» WHAT THE TASK REQUIRES: In the data below, find each line carrying the string "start" and copy it out.

» PROVIDED DATA:
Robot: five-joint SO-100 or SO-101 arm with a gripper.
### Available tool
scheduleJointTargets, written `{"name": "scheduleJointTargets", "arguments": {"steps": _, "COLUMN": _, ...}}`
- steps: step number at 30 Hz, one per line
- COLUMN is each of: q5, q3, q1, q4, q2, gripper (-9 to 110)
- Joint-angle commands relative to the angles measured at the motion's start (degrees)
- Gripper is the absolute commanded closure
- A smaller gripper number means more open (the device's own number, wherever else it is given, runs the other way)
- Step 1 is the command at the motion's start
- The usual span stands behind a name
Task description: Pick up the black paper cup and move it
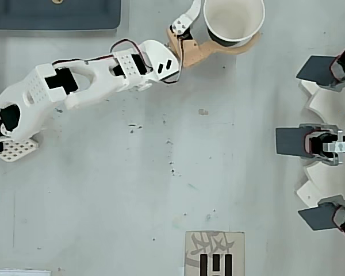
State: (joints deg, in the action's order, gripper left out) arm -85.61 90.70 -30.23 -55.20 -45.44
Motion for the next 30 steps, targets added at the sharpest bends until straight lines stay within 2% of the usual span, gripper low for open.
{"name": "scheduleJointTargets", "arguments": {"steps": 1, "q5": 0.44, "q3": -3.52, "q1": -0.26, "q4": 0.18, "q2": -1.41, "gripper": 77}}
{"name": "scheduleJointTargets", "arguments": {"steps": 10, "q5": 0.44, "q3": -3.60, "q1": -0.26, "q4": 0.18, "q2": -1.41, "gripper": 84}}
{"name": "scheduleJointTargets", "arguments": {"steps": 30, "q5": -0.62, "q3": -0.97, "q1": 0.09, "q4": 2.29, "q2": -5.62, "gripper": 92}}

» REPLY:
- Joint-angle commands relative to the angles measured at the motion's start (degrees)
- Step 1 is the command at the motion's start

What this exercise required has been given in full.